_TASK ITEM:_
State the number of lines in the listing that contain "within". No further words are expected.

_DATA SUPPLIED:_
^^^^^^^^
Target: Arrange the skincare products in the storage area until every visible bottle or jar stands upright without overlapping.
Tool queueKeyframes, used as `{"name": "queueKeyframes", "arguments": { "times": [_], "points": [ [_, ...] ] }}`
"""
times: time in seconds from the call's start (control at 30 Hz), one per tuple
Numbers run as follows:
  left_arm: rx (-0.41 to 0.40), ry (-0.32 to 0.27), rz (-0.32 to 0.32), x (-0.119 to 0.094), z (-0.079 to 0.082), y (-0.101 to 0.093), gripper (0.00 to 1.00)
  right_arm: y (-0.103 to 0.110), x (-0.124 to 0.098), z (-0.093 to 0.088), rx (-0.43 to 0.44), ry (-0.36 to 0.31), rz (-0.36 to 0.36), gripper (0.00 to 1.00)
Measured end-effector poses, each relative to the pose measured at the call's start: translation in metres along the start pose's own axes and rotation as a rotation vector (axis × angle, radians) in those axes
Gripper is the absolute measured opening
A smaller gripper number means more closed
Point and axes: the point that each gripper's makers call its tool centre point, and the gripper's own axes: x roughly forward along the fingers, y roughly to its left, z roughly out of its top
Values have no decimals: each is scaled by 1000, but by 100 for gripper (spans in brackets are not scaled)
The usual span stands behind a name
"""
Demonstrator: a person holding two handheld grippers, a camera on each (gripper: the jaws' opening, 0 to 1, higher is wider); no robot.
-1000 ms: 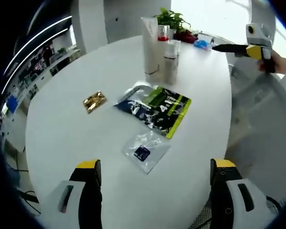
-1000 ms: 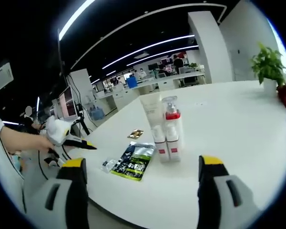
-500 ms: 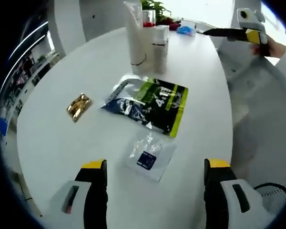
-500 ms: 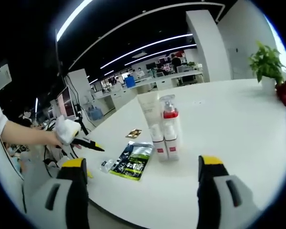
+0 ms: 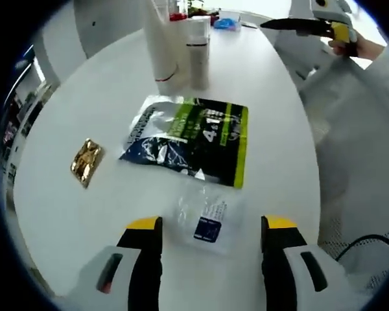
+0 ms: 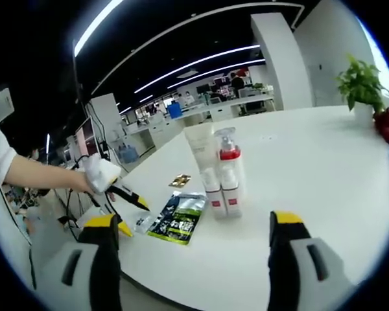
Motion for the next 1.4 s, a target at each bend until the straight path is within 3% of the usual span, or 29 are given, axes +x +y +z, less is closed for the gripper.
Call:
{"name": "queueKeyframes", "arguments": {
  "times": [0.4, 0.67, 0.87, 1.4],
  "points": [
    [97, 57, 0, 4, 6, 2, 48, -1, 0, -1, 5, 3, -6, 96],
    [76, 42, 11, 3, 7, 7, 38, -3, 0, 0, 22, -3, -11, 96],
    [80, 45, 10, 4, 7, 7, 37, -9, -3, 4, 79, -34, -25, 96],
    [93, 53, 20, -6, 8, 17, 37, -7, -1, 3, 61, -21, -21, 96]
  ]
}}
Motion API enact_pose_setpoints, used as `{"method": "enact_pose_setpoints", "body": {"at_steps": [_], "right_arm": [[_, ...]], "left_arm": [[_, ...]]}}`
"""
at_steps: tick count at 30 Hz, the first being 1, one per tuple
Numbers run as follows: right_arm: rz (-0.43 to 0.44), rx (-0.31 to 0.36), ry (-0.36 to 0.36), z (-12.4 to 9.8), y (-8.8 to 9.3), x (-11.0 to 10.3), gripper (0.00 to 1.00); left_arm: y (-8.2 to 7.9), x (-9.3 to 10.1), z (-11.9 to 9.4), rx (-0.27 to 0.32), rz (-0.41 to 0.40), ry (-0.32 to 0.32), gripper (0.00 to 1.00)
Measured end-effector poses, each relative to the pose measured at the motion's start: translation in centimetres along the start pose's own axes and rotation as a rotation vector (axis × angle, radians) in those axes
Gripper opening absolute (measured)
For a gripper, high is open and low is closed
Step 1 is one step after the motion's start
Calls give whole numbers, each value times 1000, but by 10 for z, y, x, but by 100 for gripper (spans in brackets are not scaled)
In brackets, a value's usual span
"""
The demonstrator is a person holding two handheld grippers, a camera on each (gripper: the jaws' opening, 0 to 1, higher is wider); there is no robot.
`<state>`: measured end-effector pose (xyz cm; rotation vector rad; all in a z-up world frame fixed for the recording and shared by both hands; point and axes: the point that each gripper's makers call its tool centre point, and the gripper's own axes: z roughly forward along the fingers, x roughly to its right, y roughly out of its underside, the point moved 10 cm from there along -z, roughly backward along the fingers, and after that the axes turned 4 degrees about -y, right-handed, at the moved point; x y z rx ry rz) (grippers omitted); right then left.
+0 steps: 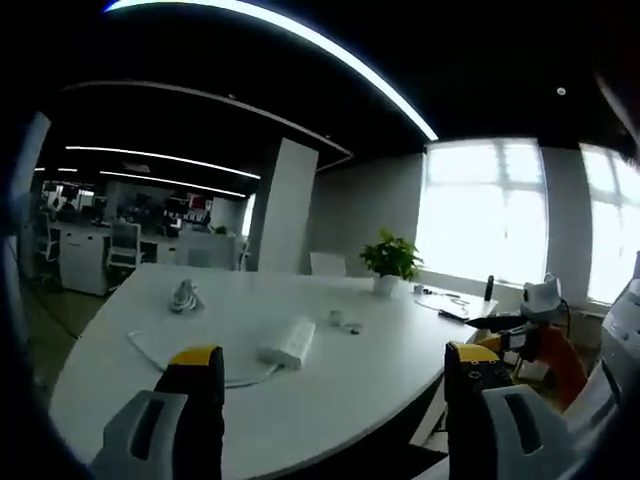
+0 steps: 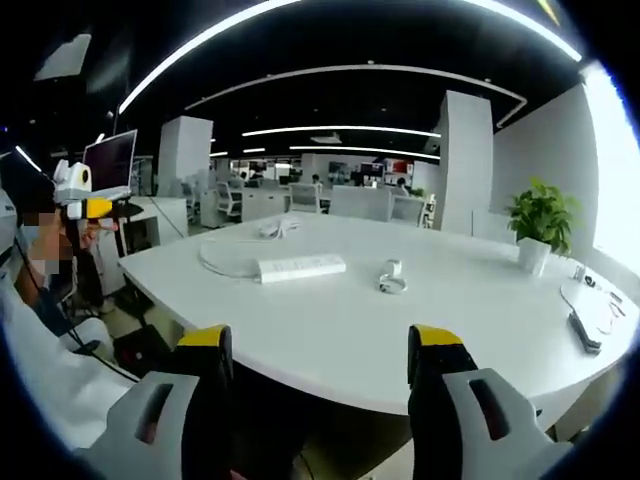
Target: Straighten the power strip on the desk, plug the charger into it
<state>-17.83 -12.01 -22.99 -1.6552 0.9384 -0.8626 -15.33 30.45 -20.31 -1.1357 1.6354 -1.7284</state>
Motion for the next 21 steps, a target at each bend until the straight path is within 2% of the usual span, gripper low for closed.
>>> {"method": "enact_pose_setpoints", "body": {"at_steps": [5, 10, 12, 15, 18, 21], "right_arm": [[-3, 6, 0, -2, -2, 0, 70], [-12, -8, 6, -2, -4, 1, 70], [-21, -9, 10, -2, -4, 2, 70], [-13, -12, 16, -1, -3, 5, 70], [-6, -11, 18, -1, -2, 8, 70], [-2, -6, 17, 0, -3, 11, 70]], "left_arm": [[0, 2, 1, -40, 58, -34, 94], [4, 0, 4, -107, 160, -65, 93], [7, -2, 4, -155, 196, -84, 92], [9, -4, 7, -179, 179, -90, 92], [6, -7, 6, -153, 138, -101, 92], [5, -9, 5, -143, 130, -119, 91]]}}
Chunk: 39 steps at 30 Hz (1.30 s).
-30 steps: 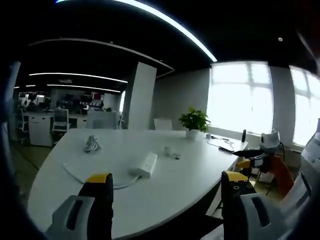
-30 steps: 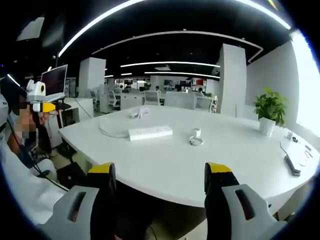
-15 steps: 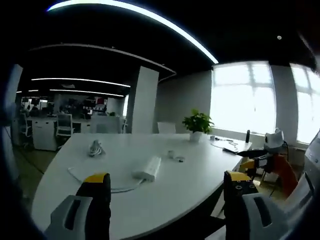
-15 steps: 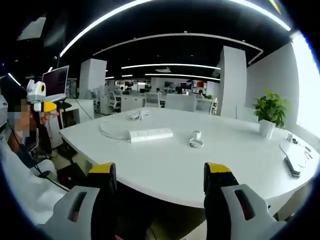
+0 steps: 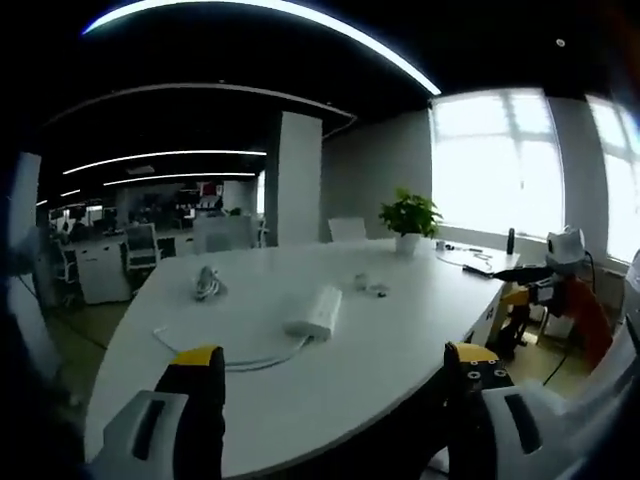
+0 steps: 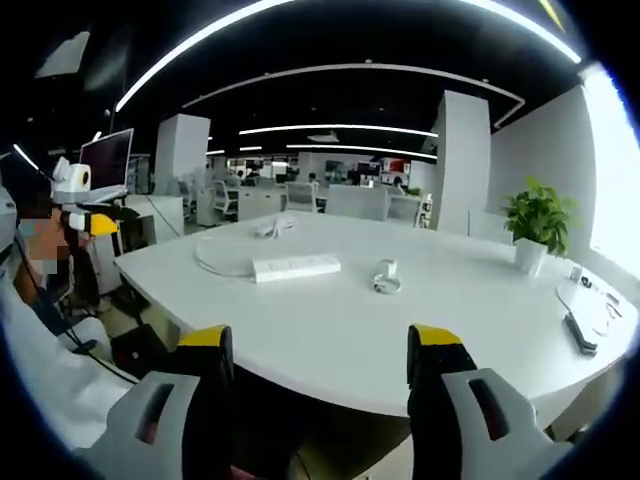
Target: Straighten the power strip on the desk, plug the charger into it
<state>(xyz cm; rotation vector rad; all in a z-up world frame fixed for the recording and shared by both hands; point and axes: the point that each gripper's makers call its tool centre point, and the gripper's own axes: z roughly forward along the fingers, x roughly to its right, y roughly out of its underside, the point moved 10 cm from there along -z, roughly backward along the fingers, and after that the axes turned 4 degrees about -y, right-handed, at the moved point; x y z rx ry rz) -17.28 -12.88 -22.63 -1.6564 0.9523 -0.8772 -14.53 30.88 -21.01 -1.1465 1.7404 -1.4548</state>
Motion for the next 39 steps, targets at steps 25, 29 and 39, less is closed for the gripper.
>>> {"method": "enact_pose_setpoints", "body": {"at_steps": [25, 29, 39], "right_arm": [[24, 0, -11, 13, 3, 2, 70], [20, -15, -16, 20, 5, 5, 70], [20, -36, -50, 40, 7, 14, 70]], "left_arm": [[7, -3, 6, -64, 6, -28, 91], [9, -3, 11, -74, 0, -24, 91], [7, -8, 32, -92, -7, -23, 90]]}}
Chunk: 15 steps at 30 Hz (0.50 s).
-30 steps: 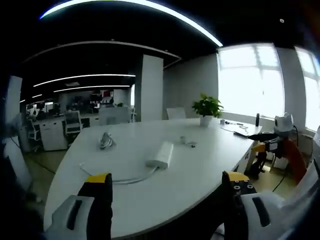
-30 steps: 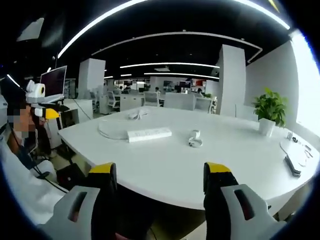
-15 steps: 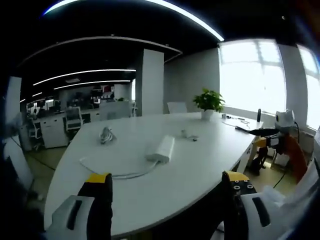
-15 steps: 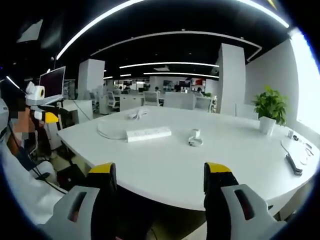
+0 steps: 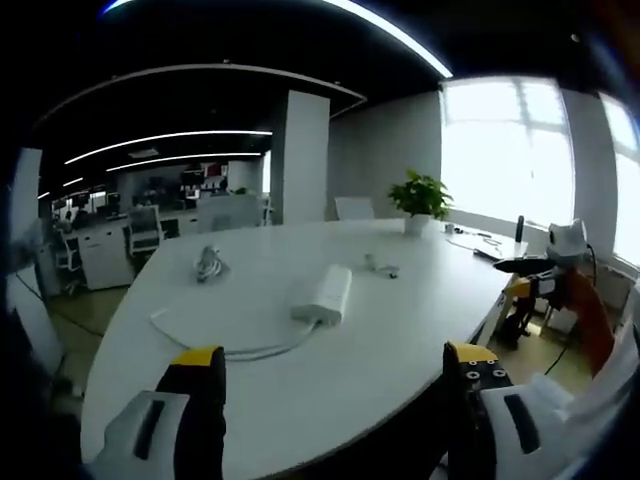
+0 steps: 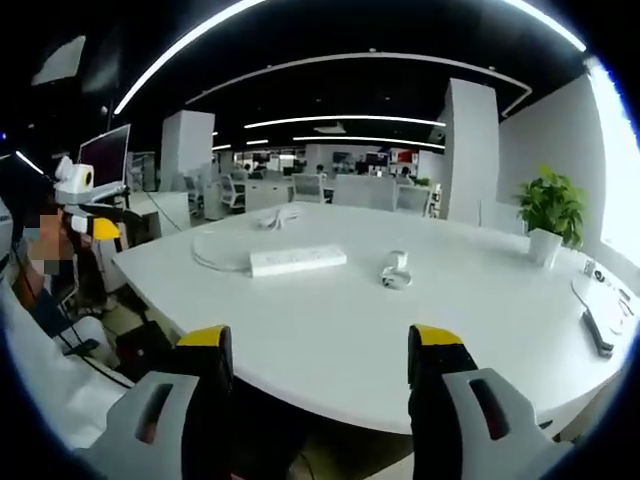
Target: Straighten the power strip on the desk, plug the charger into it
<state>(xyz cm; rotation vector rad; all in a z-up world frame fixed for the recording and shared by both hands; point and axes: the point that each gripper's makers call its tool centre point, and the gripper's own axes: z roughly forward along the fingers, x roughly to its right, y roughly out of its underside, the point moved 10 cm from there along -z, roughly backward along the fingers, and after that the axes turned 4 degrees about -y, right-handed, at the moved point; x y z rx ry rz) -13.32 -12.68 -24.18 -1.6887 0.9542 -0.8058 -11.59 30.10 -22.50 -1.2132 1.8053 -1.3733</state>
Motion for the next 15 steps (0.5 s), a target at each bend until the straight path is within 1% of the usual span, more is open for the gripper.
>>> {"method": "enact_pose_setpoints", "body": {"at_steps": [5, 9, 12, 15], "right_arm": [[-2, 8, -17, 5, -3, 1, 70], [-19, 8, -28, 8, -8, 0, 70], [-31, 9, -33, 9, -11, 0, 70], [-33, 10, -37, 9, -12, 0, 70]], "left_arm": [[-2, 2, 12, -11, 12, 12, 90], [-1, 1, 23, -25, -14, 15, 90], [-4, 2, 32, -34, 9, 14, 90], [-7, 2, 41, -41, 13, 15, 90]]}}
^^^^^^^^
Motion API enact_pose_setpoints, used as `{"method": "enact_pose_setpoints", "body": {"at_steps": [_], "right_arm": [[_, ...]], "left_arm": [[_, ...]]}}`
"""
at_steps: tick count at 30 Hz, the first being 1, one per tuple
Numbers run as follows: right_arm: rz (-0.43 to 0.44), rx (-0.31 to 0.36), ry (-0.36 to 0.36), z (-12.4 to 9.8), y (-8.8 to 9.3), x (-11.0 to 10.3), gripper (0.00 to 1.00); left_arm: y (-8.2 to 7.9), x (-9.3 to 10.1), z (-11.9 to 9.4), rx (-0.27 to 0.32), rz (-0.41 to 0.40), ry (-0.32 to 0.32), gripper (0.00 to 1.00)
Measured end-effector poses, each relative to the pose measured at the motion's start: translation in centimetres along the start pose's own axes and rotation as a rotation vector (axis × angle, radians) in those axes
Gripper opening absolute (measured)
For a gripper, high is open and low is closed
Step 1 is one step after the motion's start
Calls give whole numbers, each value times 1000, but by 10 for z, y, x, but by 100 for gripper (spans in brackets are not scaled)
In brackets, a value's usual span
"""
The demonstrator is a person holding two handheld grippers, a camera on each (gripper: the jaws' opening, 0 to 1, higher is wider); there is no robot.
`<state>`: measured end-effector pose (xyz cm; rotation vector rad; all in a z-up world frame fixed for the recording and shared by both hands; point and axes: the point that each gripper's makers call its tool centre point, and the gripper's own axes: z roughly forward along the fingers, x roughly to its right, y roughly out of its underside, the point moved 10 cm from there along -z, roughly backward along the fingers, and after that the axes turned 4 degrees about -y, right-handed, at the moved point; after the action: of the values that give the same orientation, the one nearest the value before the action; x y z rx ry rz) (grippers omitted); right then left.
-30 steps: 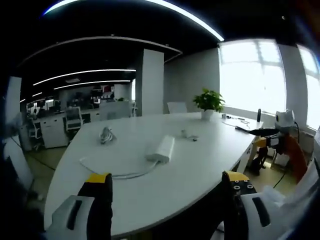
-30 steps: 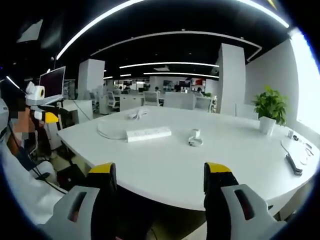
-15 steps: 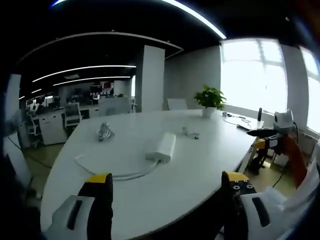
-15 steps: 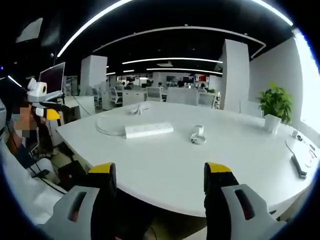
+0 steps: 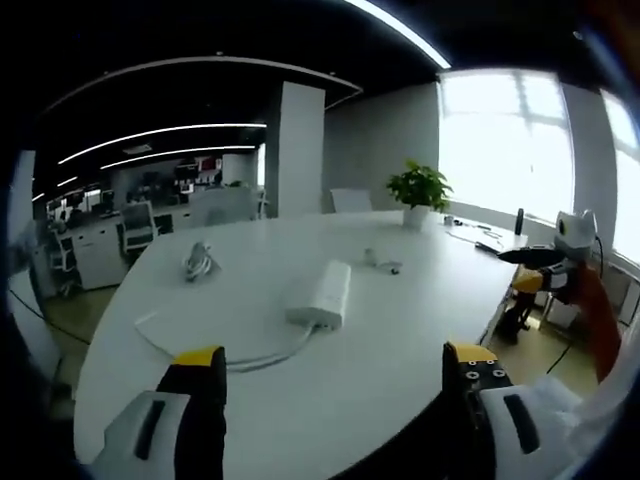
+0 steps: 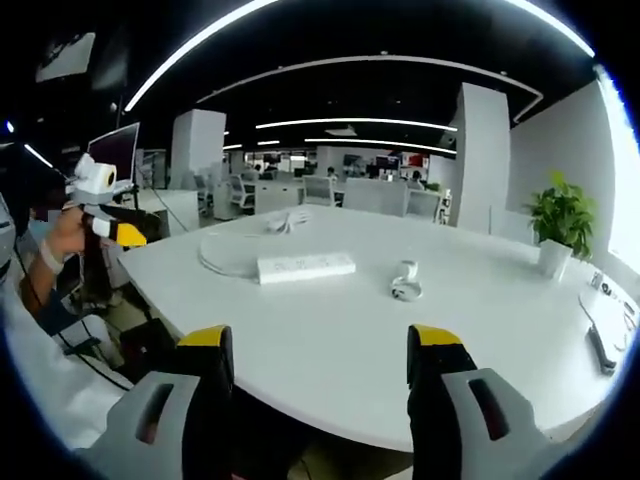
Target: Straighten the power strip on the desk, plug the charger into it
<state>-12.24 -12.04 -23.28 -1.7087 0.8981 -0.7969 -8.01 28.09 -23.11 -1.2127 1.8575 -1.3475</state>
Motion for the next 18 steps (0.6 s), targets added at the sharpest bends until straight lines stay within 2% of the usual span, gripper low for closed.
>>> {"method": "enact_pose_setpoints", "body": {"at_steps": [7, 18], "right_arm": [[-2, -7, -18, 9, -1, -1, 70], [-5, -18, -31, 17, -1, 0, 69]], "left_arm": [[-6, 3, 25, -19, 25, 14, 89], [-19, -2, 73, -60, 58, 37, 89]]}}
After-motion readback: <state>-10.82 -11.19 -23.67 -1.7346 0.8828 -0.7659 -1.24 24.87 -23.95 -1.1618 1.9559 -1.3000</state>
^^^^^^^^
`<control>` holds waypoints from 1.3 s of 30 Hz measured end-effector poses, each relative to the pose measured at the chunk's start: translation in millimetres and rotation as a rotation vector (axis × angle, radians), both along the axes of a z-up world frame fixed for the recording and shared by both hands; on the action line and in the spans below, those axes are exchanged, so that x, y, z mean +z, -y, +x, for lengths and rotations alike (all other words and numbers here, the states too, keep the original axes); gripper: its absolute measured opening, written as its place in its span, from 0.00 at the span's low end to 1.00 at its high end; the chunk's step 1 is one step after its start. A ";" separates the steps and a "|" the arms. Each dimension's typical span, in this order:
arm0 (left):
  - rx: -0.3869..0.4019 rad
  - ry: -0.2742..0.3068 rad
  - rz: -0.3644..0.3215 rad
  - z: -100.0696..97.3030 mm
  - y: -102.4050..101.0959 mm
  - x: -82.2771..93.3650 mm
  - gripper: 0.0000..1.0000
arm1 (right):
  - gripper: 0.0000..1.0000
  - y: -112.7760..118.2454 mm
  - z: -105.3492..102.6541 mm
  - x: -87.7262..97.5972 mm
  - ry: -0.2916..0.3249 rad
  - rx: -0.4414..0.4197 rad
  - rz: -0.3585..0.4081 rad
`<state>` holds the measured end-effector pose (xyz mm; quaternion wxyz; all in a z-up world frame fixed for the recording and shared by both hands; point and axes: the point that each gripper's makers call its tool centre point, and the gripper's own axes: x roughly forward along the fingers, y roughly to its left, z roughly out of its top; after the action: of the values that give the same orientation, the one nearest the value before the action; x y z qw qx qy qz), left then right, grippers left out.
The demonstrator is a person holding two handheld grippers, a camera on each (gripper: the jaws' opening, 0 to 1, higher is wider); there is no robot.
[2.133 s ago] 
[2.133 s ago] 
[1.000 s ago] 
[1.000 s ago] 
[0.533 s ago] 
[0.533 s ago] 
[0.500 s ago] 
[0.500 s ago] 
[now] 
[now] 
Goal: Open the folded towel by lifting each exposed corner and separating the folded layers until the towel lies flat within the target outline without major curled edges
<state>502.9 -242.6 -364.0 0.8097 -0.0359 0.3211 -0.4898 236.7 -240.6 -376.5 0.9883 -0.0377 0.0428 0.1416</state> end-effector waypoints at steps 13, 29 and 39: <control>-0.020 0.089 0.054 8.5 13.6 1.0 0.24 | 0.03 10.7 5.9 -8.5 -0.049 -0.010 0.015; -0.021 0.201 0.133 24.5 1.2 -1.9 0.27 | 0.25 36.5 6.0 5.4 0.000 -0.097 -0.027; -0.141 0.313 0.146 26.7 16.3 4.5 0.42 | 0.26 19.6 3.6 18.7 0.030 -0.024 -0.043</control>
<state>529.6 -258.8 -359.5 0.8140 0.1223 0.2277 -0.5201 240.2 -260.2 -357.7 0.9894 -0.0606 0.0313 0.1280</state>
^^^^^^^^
_FINAL ANSWER:_
5